Finding the needles in the CloudWatch haystack

Fields, filters and recipes to find what you need from discrimiNAT’s config and flow logs in AWS

Table of Contents

Fields

flow logs

Flow Logs can be found in CloudWatch under the discrimiNAT log group, in the flow log stream. A typical flow log looks like:

Here’s a summary of the possible fields:

dhost: destination hostname/FQDN
cat: packet origin – client or server
outcome: allowed or disallowed
src: source IP address
spt: source port
proto: tls, ssh or unknown protocol
proto_v: version of the identified protocol
dst: destination IP address
dpt: destination port
reason: reason for the outcome – such as in which Security Group was a matching protocol rule found, or which protocol anomaly led to the connection being disallowed

And if a Security Group with a see-thru rule in it is found attached to the client application, the following fields will be also present:

see_thru_days_remaining: number of days remaining while the see-thru rule will be non-blocking, as defined in the see-thru rule itself
see_thru_gid: the Security Group ID where the see-thru rule was found
see_thru_exerted: when true, the see-thru rule had to let this connection through and there was no protocol rule that would have allowed it; when false, there was a protocol rule that would have let the connection through anyway and its presence will be identified in the reason field

Config reference for the see-thru rules can be found here.

config logs

Config Logs can be found in CloudWatch under the discrimiNAT log group, in the config log stream. They form an audit trail of changes made to rules and Security Group attachments as clients come and go.
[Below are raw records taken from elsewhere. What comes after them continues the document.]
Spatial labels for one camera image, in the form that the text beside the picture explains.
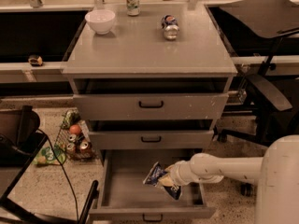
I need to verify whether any white bowl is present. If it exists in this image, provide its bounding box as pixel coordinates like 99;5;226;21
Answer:
85;9;116;35

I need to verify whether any yellow tape measure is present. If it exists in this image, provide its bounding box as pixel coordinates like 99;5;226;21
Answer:
28;55;43;66

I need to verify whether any silver soda can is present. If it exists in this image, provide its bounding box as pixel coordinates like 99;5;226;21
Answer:
67;134;77;143

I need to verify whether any grey bottom drawer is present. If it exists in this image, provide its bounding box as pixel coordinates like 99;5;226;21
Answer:
90;149;215;222

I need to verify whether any black cable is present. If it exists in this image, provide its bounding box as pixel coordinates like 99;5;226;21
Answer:
36;128;80;222

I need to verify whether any grey drawer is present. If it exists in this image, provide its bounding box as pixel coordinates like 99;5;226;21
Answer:
89;119;214;149
73;78;229;121
90;149;215;222

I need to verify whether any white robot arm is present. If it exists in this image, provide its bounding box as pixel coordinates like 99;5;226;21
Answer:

Here’s a summary of the possible fields:

cat: fqdn, client or see-thru change category
outcome: accepted something new , or removed it
client: IP address of an affected client
gid: the Security Group ID that relates to this change
fqdn: the FQDN found in a Security Group rule
proto: tls or ssh protocol as identified in the rule

And if a Security Group with a see-thru rule in it is found attached to a client application, the following fields will be also present:

thru_date: the date until which the non-blocking see-thru mode should remain effective; past this date such a rule would lose effect

Filters

The log lines are JSON-structured so each field can be addressed specifically. More of CloudWatch syntax can be explored on its Filter and pattern syntax page.

disallowed connections

{ $.outcome = "disallowed" }

allowed but protocol is not TLS

{ $.outcome = "allowed" && $.proto != "tls" }

connections from a specific client where the destination host is not api.github.com

{ $.cat = "client" && $.src = "172.16.1.9" && $.dhost != "api.github.com" }

security groups where the see-thru mode exception has only 2 or less days left

{ $.see_thru_days_remaining <= 2 }

connections where the see-thru mode had to be used, but not for perhaps telemetry data

{ $.see_thru_exerted is true && $.dhost != "ec2-instance-connect.*" }

Recipes

building an allowlist from scratch

  1. Create a new Security Group, with a see-thru rule in it. See the config reference and an example here. Give it a thru date sufficient enough to capture all stages of the application’s lifecycle, such as deployment, restart, the occassional uploading of reports, telemetry, monitoring, etc. Note the Security Group ID.

  2. Attach this Security Group to the application. In AWS this could be either attaching the Security Group to the EC2 instances in addition to other attachments, or in the case of serverless workloads, to the Network Interface that is in the VPC.

  3. Let the application follow its normal course of lifecycle. This could last a few hours, days or weeks depending on the application.

  4. Go to CloudWatch Log Insights and select the discrimiNAT log group. Then enter the following query, select an appropriate time range, and run it. Note: You’ll have to replace the Security Group ID in this example with the one that was created above.

filter see_thru_exerted AND see_thru_gid = "sg-00replaceme00"
| stats count() by see_thru_exerted, see_thru_gid, dhost, proto, dpt

This will produce a table of results like:

  1. From the information in the results table, specific allowlist protocol rules can be created. For example:

discriminat:tls:ec2.us-west-2.amazonaws.com,ssm.us-west-2.amazonaws.com
and discriminat:tls:api.github.com with protocol TCP and destination port 443.

Full reference for creating these protocol rules is here.

  1. Once these protocol rules are attached to the application, run the full application lifecycle again, and then the query at #4 to ensure that see_thru_exerted did not have to be used to let any disallowed traffic through. There may be the case where you choose to disallow certain destinations anyway, such as the endpoints that just collect telemetry data.

  2. Detach or remove the see-thru rule from the application and give it another full lifecycle run just to ensure it works smoothly.